Start of Data excerpt

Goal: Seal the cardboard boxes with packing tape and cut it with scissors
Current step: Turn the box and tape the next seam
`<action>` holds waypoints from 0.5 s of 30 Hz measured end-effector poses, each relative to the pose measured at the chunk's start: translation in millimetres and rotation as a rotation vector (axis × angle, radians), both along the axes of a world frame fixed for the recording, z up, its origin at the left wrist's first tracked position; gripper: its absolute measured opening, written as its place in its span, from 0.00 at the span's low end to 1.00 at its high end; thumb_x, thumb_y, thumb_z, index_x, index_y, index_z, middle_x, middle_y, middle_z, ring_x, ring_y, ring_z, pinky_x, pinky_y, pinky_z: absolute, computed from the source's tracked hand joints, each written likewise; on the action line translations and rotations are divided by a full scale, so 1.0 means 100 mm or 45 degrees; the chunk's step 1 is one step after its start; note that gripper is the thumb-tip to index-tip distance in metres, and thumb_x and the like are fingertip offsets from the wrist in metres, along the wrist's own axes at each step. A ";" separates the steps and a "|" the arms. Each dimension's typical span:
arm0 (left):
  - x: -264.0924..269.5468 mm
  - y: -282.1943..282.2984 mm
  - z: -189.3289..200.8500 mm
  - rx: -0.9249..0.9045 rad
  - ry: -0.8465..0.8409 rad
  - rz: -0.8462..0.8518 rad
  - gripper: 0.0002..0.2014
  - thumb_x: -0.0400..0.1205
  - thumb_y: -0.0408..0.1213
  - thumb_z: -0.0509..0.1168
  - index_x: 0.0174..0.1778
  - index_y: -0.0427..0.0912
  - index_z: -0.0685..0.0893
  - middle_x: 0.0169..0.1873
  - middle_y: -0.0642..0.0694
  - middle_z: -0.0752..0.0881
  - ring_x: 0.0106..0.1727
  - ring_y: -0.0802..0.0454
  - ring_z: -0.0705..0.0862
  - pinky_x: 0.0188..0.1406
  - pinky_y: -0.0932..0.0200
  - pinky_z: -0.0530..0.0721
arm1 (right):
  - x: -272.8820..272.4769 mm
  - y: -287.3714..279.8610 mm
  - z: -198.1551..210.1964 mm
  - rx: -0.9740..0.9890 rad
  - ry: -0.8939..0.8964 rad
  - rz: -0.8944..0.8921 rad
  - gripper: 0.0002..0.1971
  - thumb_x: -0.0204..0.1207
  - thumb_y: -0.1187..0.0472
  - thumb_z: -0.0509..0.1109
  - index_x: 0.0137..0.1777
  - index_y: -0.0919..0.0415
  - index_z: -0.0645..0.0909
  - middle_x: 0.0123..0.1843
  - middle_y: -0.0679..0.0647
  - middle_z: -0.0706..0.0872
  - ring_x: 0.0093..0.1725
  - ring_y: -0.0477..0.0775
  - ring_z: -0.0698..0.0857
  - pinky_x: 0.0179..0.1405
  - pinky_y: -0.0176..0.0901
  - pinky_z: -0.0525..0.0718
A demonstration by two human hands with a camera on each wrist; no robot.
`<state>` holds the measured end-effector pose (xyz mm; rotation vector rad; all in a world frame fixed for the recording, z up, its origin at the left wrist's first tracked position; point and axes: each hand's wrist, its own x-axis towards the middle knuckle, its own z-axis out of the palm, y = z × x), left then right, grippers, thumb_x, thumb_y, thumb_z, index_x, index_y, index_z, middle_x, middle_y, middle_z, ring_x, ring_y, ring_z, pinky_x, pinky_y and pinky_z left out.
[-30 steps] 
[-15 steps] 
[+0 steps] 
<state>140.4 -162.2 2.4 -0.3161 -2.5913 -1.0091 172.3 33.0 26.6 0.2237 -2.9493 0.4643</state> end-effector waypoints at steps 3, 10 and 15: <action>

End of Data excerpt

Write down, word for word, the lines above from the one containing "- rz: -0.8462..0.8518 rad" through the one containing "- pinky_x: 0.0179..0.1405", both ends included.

Completed exercise:
  - rz: -0.8462..0.8518 rad
  - gripper: 0.0002..0.2014
  - thumb_x: -0.0400..0.1205
  - thumb_y: -0.0408..0.1213
  - thumb_z: -0.0509..0.1168
  - index_x: 0.0174..0.1778
  - index_y: -0.0427..0.0912
  - index_z: -0.0685..0.0893
  - middle_x: 0.0169..0.1873
  - middle_y: -0.0642..0.0694
  - middle_z: -0.0752..0.0881
  - ring_x: 0.0106..0.1727
  - ring_y: -0.0802..0.0454
  - ring_z: -0.0705..0.0862
  - pinky_x: 0.0188..0.1406
  - pinky_y: -0.0932..0.0200
  - pinky_z: -0.0530..0.0721
arm1 (right):
  - x: -272.8820..272.4769 mm
  - y: -287.3714..279.8610 mm
  - z: -198.1551..210.1964 mm
  - rx: -0.9740..0.9890 rad
  - ry: -0.8939..0.8964 rad
  - rz: -0.8944..0.8921 rad
  - gripper: 0.0002..0.1971
  - thumb_x: -0.0204..0.1207
  - thumb_y: -0.1187..0.0472
  - thumb_z: -0.0509..0.1109
  - index_x: 0.0137..0.1777
  - index_y: -0.0919..0.0415
  - index_z: -0.0645..0.0909
  - middle_x: 0.0123..0.1843
  - middle_y: -0.0679..0.0647
  - middle_z: -0.0706..0.0872
  - ring_x: 0.0093..0.1725
  - ring_y: -0.0477..0.0775
  - ring_z: -0.0698..0.0857
  - pinky_x: 0.0179..0.1405

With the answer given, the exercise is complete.